DATA BELOW:

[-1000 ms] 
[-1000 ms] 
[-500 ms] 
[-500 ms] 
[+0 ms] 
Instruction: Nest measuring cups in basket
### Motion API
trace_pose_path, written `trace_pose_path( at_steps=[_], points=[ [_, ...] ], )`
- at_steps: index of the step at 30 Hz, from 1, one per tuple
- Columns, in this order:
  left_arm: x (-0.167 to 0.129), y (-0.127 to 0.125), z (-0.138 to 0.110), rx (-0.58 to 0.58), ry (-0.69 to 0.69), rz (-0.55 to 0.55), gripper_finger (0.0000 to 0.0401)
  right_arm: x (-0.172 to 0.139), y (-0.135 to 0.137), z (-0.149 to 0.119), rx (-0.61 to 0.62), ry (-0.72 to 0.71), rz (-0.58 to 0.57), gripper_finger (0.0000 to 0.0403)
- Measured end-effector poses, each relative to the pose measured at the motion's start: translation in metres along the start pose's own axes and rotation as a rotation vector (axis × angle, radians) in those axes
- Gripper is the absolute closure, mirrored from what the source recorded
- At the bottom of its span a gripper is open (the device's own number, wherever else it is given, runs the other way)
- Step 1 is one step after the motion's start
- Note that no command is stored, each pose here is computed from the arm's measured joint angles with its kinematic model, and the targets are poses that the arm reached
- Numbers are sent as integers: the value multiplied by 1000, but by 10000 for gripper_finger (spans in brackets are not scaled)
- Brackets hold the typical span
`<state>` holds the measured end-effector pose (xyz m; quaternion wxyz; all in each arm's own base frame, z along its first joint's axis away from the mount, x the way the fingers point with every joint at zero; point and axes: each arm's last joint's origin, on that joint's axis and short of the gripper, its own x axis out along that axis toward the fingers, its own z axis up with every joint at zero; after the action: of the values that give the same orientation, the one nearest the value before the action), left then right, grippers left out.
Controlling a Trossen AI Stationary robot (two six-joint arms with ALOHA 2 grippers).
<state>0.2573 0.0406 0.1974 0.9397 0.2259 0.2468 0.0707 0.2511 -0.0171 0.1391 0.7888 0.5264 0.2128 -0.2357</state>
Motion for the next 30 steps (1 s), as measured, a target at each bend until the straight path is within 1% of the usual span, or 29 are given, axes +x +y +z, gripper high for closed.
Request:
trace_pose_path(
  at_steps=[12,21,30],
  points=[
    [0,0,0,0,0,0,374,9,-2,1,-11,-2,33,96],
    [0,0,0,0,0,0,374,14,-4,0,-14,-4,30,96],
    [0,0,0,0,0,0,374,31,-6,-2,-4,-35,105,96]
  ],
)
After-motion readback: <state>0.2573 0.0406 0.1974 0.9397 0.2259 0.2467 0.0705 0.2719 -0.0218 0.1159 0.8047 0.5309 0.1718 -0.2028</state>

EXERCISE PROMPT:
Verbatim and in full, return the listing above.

COMPLETED TASK:
[-1000 ms] 
[-1000 ms] 
[-500 ms] 
[-500 ms] 
[+0 ms] 
Instruction: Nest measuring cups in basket
### Motion API
trace_pose_path, written `trace_pose_path( at_steps=[_], points=[ [_, ...] ], )`
- at_steps: index of the step at 30 Hz, from 1, one per tuple
- Columns, in this order:
  left_arm: x (-0.167 to 0.129), y (-0.127 to 0.125), z (-0.138 to 0.110), rx (-0.58 to 0.58), ry (-0.69 to 0.69), rz (-0.55 to 0.55), gripper_finger (0.0000 to 0.0401)
  right_arm: x (-0.172 to 0.139), y (-0.135 to 0.137), z (-0.149 to 0.119), rx (-0.61 to 0.62), ry (-0.72 to 0.71), rz (-0.58 to 0.57), gripper_finger (0.0000 to 0.0403)
- Measured end-effector poses, each relative to the pose measured at the motion's start: translation in metres along the start pose's own axes and rotation as a rotation vector (axis × angle, radians) in those axes
- Gripper is the absolute closure, mirrored from what the source recorded
- At the bottom of its span a gripper is open (the device's own number, wherever else it is given, runs the other way)
- Step 1 is one step after the motion's start
- Note that no command is stored, each pose here is computed from the arm's measured joint angles with its kinematic model, and the targets are poses that the arm reached
- Numbers are sent as integers: the value multiplied by 1000, but by 10000 for gripper_finger (spans in brackets are not scaled)
- Brackets hold the typical span
`<state>` holds the measured end-effector pose (xyz m; quaternion wxyz; all in each arm's own base frame, z along its first joint's axis away from the mount, x the way the fingers point with every joint at zero; point and axes: each arm's last joint's origin, on that joint's axis and short of the gripper, its own x axis out along that axis toward the fingers, its own z axis up with every joint at zero; after the action: of the values that give the same orientation, the one nearest the value before the action), left then right, grippers left out.
Controlling a Trossen AI Stationary robot (two six-joint arms with ALOHA 2 grippers).
<state>0.2573 0.0406 0.1974 0.9397 0.2259 0.2468 0.0707 0.2511 -0.0171 0.1391 0.7888 0.5264 0.2128 -0.2357</state>
Motion for the next 30 steps (1 s), as measured, a target at each bend until the straight path is within 1% of the usual span, or 29 are given, axes +x +y +z, gripper high for closed.
Request:
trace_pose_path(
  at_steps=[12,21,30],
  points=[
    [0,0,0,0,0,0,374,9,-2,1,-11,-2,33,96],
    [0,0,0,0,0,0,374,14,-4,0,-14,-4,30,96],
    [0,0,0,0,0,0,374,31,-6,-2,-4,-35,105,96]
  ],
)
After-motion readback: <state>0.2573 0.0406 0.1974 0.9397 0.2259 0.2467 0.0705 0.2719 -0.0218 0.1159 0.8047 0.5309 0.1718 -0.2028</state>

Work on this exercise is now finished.